(Activity):
Exactly the lines starting at the line containing "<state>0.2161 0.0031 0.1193" and ending at the line containing "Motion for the" are to be written out from the listing below, both included.

::: Information shown :::

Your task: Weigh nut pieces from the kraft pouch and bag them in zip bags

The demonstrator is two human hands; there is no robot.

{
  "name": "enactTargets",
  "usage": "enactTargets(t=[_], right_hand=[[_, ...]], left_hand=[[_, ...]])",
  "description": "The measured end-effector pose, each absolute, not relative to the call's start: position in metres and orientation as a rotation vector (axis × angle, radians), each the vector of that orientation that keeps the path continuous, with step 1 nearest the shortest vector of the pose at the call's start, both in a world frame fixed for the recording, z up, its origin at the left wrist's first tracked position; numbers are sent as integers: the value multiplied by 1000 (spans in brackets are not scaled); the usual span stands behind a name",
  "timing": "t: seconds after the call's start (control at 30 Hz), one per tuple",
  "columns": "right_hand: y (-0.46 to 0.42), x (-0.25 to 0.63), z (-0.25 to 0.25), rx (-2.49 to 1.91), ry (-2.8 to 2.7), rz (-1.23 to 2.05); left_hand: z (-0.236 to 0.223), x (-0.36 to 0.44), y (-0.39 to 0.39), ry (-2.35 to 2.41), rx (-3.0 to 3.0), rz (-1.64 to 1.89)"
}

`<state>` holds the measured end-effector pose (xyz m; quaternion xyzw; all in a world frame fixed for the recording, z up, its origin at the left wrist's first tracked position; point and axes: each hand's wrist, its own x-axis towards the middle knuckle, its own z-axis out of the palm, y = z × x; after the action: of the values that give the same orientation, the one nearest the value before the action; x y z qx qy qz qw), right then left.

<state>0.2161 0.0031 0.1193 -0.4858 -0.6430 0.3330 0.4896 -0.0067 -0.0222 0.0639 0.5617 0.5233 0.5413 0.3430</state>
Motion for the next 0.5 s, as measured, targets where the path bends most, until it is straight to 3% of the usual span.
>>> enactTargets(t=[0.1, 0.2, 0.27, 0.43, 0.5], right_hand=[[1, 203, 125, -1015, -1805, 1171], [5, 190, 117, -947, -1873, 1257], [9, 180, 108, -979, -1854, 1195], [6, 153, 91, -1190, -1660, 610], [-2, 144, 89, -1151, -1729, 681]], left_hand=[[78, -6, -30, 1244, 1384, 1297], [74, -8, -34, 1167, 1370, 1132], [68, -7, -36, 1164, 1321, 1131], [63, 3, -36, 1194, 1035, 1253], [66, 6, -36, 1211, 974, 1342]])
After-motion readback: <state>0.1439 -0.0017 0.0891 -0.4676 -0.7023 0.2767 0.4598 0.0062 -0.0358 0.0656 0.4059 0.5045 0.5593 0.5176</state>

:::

(Solution):
<state>0.2161 0.0031 0.1193 -0.4858 -0.6430 0.3330 0.4896 -0.0067 -0.0222 0.0639 0.5617 0.5233 0.5413 0.3430</state>
Motion for the next 0.5 s, as measured, targets where the path bends most, until it is straight to 3% of the usual span.

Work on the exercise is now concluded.